**PROBLEM REQUIREMENTS**
Everything from the line that contains "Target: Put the" through the last line of the listing must be copied exactly, with both of those lines included and no others.

**DATA BLOCK**
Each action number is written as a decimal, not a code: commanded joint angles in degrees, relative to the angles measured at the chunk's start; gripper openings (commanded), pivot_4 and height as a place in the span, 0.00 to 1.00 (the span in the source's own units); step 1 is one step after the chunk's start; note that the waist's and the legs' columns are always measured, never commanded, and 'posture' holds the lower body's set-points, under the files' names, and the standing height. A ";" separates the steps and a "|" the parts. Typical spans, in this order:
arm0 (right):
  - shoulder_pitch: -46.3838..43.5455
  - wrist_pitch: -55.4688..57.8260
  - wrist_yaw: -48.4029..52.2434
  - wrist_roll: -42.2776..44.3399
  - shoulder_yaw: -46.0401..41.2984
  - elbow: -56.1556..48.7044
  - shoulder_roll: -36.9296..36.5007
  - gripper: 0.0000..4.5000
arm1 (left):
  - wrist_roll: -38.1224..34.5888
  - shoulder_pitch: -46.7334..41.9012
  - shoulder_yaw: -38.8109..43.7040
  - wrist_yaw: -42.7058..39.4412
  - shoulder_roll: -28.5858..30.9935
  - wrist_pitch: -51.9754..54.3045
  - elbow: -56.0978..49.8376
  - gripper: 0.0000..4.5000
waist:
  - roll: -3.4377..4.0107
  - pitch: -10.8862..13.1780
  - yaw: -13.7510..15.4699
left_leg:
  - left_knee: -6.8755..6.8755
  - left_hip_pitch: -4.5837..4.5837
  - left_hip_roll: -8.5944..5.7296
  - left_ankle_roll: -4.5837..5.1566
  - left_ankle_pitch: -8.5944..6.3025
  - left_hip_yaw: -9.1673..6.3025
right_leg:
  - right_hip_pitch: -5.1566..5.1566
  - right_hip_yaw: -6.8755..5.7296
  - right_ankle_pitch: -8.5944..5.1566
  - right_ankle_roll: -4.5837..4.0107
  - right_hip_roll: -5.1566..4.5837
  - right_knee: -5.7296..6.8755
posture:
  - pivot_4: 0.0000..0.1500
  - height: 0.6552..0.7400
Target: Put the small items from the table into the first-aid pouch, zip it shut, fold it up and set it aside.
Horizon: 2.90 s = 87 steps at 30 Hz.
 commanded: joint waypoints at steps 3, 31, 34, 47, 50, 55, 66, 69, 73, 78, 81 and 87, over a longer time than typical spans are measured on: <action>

**OUTPUT FOR THIS TASK**
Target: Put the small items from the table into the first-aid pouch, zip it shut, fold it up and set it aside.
Horizon: 2.90 s = 87 steps at 30 Hz.
 commanded: joint waypoints at steps 3, 31, 34, 47, 50, 55, 66, 69, 73, 78, 81 and 87, over a longer time than typical spans are measured on: <action>

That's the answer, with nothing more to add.